The sophistication of the analysis also raises the specter of confronting the challenge of VUS. Gabe continued, “From a traditional laboratory test perspective, if you see a variant that you’ve never seen before, you don’t know what it means because there’s no evidence that it means anything, so it’s reasonable to ignore it. That’s not the right approach. Instead, the correct approach is ‘What is this patient’s disease? Let’s look at this with suspicion. What is the patient’s age? What is the patient’s sex?’ A BRCA variant for breast cancer in a 36-year-old means something very different than it could in an 87-year-old with prostate cancer. And then you can go into more details.”

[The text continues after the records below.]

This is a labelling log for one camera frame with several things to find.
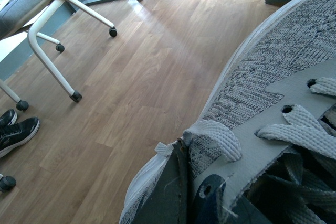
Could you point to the black sneaker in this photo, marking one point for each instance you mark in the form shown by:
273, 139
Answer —
13, 136
8, 118

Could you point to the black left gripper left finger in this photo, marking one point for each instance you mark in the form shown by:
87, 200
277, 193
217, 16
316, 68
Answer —
168, 202

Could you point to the black caster wheel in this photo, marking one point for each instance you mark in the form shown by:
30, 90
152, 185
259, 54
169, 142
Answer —
7, 183

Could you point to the black sneaker near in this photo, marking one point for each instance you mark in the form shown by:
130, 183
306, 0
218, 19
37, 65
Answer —
13, 136

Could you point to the black sneaker far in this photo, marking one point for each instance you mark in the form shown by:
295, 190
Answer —
8, 118

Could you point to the grey knit sneaker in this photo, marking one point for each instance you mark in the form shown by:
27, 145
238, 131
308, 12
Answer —
267, 131

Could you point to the white frame grey chair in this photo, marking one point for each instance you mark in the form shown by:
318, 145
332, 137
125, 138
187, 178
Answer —
30, 16

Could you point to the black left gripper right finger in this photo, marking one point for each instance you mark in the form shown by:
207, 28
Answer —
246, 212

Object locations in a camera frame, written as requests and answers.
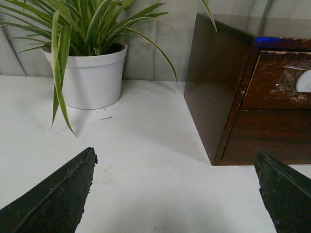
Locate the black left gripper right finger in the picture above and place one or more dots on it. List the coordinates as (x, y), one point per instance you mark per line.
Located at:
(286, 194)

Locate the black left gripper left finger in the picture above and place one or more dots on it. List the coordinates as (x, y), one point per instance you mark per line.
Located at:
(57, 203)

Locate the dark wooden drawer cabinet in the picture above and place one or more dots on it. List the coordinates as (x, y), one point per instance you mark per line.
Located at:
(223, 56)

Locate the white plant pot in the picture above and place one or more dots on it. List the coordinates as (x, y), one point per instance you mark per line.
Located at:
(94, 82)

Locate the green striped spider plant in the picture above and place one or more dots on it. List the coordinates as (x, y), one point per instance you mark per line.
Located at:
(76, 28)

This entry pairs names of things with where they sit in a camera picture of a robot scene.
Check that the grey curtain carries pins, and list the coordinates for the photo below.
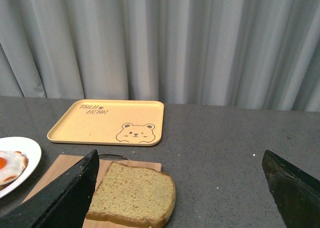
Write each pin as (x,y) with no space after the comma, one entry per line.
(255,54)

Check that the yellow bear tray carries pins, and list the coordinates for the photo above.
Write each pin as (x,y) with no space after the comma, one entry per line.
(110,122)

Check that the white round plate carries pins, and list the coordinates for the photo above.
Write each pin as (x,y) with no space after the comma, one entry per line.
(28,147)

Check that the fried egg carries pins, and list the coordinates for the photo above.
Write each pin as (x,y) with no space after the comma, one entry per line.
(12,165)

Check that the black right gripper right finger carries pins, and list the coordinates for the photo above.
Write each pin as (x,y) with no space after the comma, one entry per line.
(295,192)

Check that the bread slice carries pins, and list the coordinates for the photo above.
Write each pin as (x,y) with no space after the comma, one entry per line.
(133,196)

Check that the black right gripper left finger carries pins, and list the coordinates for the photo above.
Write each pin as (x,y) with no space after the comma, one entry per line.
(63,203)

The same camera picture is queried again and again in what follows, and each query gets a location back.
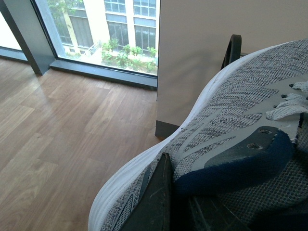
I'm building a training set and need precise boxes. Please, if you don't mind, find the dark window frame left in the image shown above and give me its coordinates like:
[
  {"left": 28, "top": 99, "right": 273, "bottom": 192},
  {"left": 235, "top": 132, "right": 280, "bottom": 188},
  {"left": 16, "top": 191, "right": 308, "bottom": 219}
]
[{"left": 0, "top": 0, "right": 158, "bottom": 90}]

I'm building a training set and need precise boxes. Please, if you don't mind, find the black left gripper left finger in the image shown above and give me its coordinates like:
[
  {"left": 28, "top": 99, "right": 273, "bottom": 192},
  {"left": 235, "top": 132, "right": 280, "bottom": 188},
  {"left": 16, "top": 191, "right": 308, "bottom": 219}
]
[{"left": 121, "top": 153, "right": 172, "bottom": 231}]

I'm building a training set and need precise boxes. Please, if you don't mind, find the black metal shoe rack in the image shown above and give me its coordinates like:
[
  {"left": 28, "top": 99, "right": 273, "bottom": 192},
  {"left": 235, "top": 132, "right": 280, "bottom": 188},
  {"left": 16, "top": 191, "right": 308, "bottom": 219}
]
[{"left": 221, "top": 34, "right": 248, "bottom": 70}]

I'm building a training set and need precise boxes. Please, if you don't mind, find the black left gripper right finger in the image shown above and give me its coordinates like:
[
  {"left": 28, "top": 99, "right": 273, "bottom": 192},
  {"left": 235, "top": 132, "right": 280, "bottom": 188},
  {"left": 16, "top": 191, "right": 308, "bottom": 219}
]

Gabe then posed the following questions:
- What is this gene’s function? Is it a tumor suppressor? Is it an oncogene?
- Even if it’s never been seen before, is this variant likely damaging protein function? If so, why?
- What domain of the protein does this mutation occupy? Is it in an inactivating domain? Is it in an activating domain?
He then emphasized the following: “You have to consider all of these. And even if the gene itself has not been reported to have multiple mutations, if it is a regulator of another gene that is known to have critical importance, how is that going to affect this patient?”